▸ **What is being asked**
Go through the entries, filter for the word "chip", and copy every line that has it.

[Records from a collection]
####################
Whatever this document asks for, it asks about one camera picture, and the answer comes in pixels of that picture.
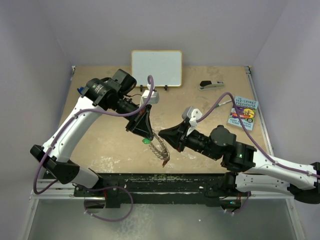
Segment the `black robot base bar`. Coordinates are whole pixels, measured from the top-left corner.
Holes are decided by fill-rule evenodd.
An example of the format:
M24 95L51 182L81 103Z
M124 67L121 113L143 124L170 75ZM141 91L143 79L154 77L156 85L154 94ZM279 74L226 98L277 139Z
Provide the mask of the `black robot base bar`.
M76 186L75 197L122 204L205 205L238 209L248 191L236 189L236 173L102 173L92 190Z

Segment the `red tagged key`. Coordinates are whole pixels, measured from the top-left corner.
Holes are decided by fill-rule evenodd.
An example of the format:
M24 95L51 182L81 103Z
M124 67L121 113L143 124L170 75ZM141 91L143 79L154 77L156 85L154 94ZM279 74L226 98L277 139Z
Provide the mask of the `red tagged key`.
M170 161L170 157L166 157L162 162L162 167L164 168L169 161Z

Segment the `large metal key ring disc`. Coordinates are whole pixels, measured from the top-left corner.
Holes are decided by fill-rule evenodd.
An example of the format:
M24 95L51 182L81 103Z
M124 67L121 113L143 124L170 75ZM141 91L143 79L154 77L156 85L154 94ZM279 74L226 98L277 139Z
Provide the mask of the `large metal key ring disc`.
M169 150L164 140L158 135L158 131L153 130L153 140L148 144L153 154L162 161L170 160Z

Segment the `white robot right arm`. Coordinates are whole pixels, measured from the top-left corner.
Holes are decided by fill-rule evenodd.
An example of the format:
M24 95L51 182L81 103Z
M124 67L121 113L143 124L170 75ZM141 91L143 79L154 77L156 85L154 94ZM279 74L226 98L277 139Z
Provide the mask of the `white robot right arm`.
M320 164L297 164L273 159L255 147L239 142L223 125L209 136L190 131L186 121L160 130L158 135L178 152L189 148L227 169L222 190L228 196L252 191L275 192L294 197L305 204L320 202Z

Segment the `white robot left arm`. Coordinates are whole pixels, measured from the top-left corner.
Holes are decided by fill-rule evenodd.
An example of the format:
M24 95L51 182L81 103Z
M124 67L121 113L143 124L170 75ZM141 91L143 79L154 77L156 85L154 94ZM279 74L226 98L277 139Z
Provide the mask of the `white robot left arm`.
M154 91L154 79L147 77L150 85L146 100L137 106L125 95L136 84L127 72L118 69L113 77L89 80L80 92L76 105L51 139L43 145L34 145L30 153L40 165L61 184L74 183L85 187L91 196L103 191L102 178L93 170L80 167L70 157L78 142L101 116L124 117L125 129L144 139L153 140L150 123L151 105L148 103Z

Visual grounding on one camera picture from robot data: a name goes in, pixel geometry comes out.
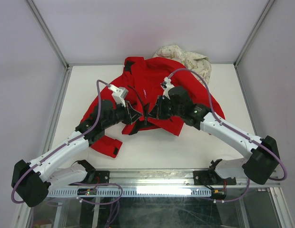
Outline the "red zip jacket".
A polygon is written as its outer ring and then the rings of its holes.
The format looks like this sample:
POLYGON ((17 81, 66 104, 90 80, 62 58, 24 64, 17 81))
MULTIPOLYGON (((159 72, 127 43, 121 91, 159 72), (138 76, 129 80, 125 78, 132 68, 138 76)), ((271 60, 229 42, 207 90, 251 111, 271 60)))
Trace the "red zip jacket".
POLYGON ((214 111, 222 118, 224 113, 214 97, 208 97, 206 88, 185 70, 181 63, 162 57, 144 59, 143 57, 127 57, 124 62, 124 69, 121 76, 114 79, 111 84, 116 87, 124 87, 128 90, 126 100, 132 107, 143 114, 135 123, 127 124, 122 134, 132 135, 138 131, 162 128, 173 135, 178 136, 184 122, 180 117, 171 117, 168 120, 156 120, 147 117, 145 112, 151 111, 155 106, 157 97, 162 95, 164 90, 161 87, 164 78, 175 70, 171 78, 174 86, 182 86, 187 90, 189 96, 196 104, 203 104, 213 107, 214 111))

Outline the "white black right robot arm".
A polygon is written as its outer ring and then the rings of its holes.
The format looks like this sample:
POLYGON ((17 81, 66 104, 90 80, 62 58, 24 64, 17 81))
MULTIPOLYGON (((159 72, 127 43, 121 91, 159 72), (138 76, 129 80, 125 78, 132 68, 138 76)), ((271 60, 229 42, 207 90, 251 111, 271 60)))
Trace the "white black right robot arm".
POLYGON ((148 116, 158 120, 180 117, 186 125, 215 136, 242 155, 240 159, 212 161, 208 179, 213 184, 228 178, 242 177, 263 185, 279 164, 274 138, 261 138, 230 125, 214 114, 211 108, 195 104, 180 86, 171 88, 166 95, 160 95, 148 116))

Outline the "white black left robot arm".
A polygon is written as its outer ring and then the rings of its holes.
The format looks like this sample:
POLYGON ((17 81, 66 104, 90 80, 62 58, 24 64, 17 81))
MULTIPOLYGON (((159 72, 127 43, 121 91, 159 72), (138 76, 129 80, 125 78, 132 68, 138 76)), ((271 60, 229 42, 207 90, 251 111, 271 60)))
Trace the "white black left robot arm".
POLYGON ((120 122, 132 124, 141 116, 142 113, 136 111, 128 101, 113 105, 110 100, 102 100, 93 113, 57 147, 30 162, 20 160, 15 164, 12 192, 32 208, 39 205, 50 192, 66 185, 75 182, 97 184, 95 168, 86 160, 77 161, 74 166, 65 169, 60 169, 60 166, 100 140, 107 128, 120 122))

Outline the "cream green printed cloth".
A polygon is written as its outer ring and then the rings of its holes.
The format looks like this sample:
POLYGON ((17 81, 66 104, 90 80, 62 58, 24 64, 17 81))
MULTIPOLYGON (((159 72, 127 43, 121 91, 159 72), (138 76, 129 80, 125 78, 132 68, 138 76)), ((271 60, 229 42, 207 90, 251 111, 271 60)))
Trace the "cream green printed cloth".
POLYGON ((154 53, 153 57, 162 57, 176 61, 178 62, 177 68, 184 67, 195 72, 191 73, 183 70, 175 73, 172 77, 174 85, 181 85, 196 96, 206 92, 203 83, 209 83, 212 71, 208 57, 196 52, 183 50, 178 45, 163 46, 154 53))

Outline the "aluminium mounting rail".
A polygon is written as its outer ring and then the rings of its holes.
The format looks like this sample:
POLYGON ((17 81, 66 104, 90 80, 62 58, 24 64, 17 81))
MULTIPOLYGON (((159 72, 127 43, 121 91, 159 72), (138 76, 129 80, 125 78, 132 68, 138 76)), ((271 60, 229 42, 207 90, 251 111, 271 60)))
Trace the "aluminium mounting rail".
POLYGON ((178 186, 193 187, 194 171, 197 169, 110 169, 97 168, 98 171, 109 171, 109 182, 122 187, 135 186, 178 186))

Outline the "aluminium right frame post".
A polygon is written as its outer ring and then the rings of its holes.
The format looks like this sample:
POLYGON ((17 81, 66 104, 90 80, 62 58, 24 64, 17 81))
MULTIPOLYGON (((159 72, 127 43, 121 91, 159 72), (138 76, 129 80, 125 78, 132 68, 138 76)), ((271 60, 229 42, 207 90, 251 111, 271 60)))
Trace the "aluminium right frame post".
POLYGON ((273 5, 276 3, 276 0, 268 0, 263 7, 257 21, 255 22, 252 30, 250 31, 244 45, 242 46, 240 53, 238 54, 235 62, 234 67, 237 68, 242 61, 243 57, 245 56, 247 50, 249 49, 250 45, 254 41, 255 37, 257 36, 260 28, 262 27, 266 17, 268 16, 269 12, 271 11, 273 5))

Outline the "aluminium frame post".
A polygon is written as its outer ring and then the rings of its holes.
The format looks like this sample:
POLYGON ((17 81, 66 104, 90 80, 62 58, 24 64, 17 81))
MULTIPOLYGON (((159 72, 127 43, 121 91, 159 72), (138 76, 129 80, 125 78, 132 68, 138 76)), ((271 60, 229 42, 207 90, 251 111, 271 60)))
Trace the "aluminium frame post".
POLYGON ((237 68, 242 61, 243 57, 245 56, 247 50, 249 49, 250 45, 254 41, 255 37, 257 36, 260 28, 262 27, 266 17, 268 16, 269 12, 271 11, 273 5, 276 3, 276 0, 268 0, 263 7, 257 21, 255 22, 252 30, 250 31, 244 45, 242 46, 240 53, 238 54, 235 62, 234 67, 237 68))
POLYGON ((45 38, 49 42, 51 48, 53 49, 54 53, 56 54, 57 58, 59 59, 60 63, 64 66, 65 70, 69 69, 69 63, 67 62, 66 58, 64 57, 62 51, 60 50, 54 36, 52 35, 49 27, 47 26, 40 10, 38 9, 36 3, 33 0, 25 0, 28 8, 30 9, 31 13, 33 14, 35 20, 37 21, 39 27, 41 28, 45 38))

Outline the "aluminium left frame post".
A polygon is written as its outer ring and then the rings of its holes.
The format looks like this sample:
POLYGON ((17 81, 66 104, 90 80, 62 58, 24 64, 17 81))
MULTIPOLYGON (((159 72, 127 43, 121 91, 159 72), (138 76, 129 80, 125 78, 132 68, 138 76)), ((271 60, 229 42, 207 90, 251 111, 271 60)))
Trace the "aluminium left frame post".
POLYGON ((54 53, 56 54, 57 58, 59 59, 60 63, 64 66, 65 70, 69 69, 69 63, 67 62, 66 58, 64 57, 62 51, 60 50, 54 36, 52 35, 49 27, 47 26, 40 10, 38 9, 36 3, 33 0, 25 0, 28 8, 30 9, 31 13, 33 14, 35 20, 37 21, 39 27, 41 28, 45 38, 49 42, 51 48, 53 49, 54 53))

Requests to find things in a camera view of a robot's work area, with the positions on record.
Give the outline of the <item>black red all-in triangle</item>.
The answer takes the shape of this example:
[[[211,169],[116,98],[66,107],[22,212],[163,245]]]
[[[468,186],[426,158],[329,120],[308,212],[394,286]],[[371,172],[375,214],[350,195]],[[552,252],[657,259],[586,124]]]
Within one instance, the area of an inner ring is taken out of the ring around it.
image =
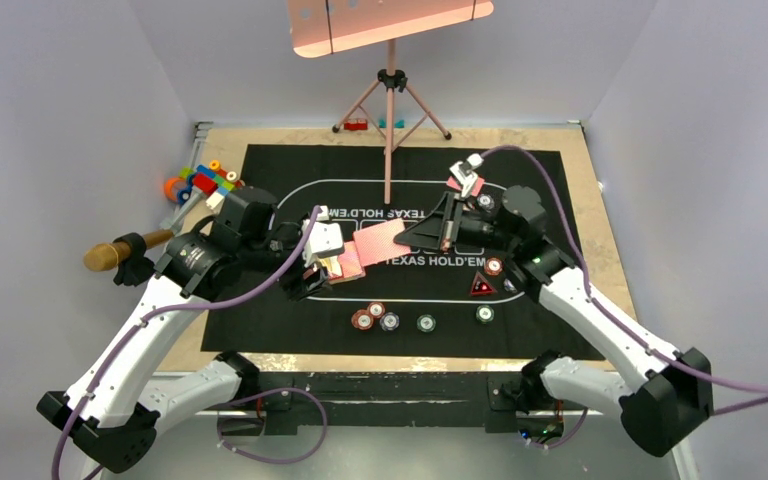
[[[497,293],[497,289],[481,273],[476,272],[470,285],[470,295],[473,297],[489,296]]]

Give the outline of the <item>playing card deck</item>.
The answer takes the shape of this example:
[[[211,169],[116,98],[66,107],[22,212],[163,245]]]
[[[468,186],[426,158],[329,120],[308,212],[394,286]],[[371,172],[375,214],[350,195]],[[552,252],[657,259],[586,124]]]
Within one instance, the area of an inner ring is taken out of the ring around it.
[[[366,275],[354,241],[346,242],[341,254],[320,259],[317,264],[326,270],[331,285],[359,280]]]

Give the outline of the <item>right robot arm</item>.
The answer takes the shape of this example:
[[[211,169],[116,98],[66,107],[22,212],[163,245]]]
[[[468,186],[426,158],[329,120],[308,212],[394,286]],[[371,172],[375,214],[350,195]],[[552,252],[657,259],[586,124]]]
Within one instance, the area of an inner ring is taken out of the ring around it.
[[[512,186],[496,206],[482,206],[472,193],[482,162],[473,154],[455,163],[450,172],[459,191],[445,193],[395,242],[435,252],[460,244],[502,252],[513,286],[571,326],[614,370],[547,351],[522,368],[518,386],[501,387],[501,395],[523,413],[571,401],[612,416],[645,453],[665,456],[713,414],[712,388],[702,379],[710,361],[695,348],[680,351],[660,339],[598,292],[583,261],[546,235],[547,212],[533,189]]]

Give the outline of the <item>blue poker chip stack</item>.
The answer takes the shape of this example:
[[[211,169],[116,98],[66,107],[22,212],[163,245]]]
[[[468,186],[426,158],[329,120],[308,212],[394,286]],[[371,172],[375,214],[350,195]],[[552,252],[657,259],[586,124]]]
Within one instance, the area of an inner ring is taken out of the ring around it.
[[[384,331],[394,331],[400,326],[400,317],[393,312],[387,312],[379,319],[379,325]]]

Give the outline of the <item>red poker chip stack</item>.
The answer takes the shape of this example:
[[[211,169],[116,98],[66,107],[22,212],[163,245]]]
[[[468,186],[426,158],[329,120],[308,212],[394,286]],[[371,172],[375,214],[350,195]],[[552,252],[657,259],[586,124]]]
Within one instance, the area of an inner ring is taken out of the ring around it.
[[[374,324],[375,317],[365,309],[357,310],[351,317],[351,325],[357,330],[369,330]]]

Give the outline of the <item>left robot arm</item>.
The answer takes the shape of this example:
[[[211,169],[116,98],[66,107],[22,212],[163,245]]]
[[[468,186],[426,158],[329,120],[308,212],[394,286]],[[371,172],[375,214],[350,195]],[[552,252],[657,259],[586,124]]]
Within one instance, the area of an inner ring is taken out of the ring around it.
[[[276,215],[269,192],[244,187],[167,242],[141,277],[145,291],[137,306],[100,357],[68,389],[49,391],[38,402],[38,412],[60,432],[53,478],[67,443],[97,471],[122,473],[196,413],[244,409],[269,396],[259,368],[233,352],[160,388],[149,381],[199,315],[242,305],[276,286],[302,299],[328,282],[321,260],[344,250],[329,208],[317,205],[292,222],[279,223]]]

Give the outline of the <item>green poker chip stack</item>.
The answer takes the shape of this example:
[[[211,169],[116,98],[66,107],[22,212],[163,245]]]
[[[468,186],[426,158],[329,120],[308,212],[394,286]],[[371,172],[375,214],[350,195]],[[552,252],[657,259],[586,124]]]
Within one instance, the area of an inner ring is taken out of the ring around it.
[[[417,329],[423,333],[433,332],[436,328],[436,324],[437,322],[435,318],[428,314],[419,316],[416,321]]]

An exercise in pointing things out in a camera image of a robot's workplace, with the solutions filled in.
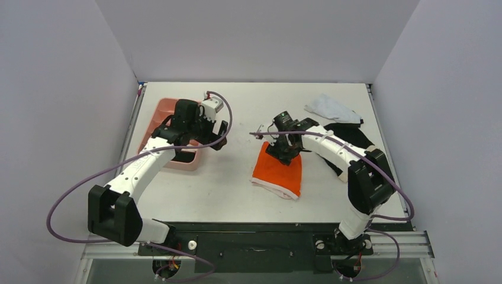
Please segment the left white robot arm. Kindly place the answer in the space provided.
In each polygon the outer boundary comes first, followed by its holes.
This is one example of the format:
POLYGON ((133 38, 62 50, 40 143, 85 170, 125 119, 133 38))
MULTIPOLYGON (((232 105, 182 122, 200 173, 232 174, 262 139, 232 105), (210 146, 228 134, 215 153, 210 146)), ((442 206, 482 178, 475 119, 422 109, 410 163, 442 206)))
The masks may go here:
POLYGON ((216 116, 226 105, 224 99, 207 96, 201 102, 180 99, 173 114, 158 123, 145 145, 119 175, 88 193, 88 230, 109 241, 130 246, 151 242, 161 254, 176 249, 170 226, 141 217, 137 201, 154 177, 182 149, 196 141, 196 148, 220 150, 227 142, 229 123, 222 121, 215 133, 216 116))

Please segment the orange underwear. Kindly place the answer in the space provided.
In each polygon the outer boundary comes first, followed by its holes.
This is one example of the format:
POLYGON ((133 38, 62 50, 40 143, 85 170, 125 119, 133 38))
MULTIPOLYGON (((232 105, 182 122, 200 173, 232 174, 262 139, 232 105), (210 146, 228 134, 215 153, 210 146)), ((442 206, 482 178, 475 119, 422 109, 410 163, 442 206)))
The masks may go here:
POLYGON ((260 186, 282 199, 296 201, 301 196, 303 161, 301 156, 293 158, 290 165, 282 164, 266 152, 268 142, 261 146, 251 183, 260 186))

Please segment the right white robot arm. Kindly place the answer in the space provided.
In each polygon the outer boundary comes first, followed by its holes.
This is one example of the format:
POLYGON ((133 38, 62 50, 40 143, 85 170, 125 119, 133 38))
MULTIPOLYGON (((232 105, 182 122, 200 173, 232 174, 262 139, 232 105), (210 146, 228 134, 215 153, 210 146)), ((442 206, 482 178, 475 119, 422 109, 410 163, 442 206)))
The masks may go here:
POLYGON ((350 202, 346 216, 334 231, 339 253, 351 254, 365 247, 363 235, 373 215, 394 194, 388 160, 378 148, 363 149, 327 130, 317 121, 291 118, 284 111, 268 128, 266 153, 289 166, 302 151, 310 151, 338 168, 347 184, 350 202))

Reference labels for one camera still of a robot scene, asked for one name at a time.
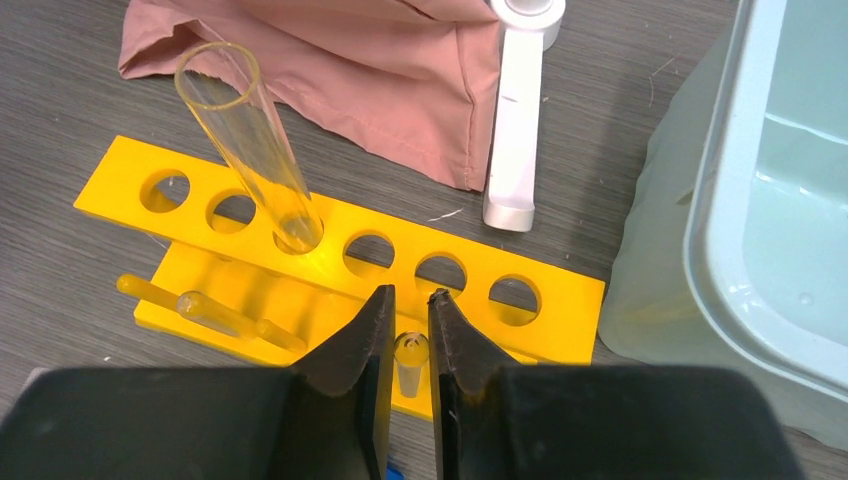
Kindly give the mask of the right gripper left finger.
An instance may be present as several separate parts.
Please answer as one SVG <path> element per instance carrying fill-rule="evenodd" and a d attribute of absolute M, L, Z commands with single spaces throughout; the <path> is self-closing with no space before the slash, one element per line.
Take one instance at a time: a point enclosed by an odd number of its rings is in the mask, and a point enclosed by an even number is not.
<path fill-rule="evenodd" d="M 395 289 L 287 367 L 52 369 L 1 424 L 5 479 L 383 479 Z"/>

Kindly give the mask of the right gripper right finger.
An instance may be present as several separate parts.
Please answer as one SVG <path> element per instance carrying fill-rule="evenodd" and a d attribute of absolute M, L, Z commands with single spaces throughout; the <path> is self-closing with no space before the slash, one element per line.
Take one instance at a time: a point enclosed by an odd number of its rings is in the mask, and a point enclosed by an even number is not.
####################
▸ **Output**
Give the outline of the <item>blue poker chip stack</item>.
Give the outline of the <item>red poker chip stack</item>.
Give the outline of the <item>green poker chip stack</item>.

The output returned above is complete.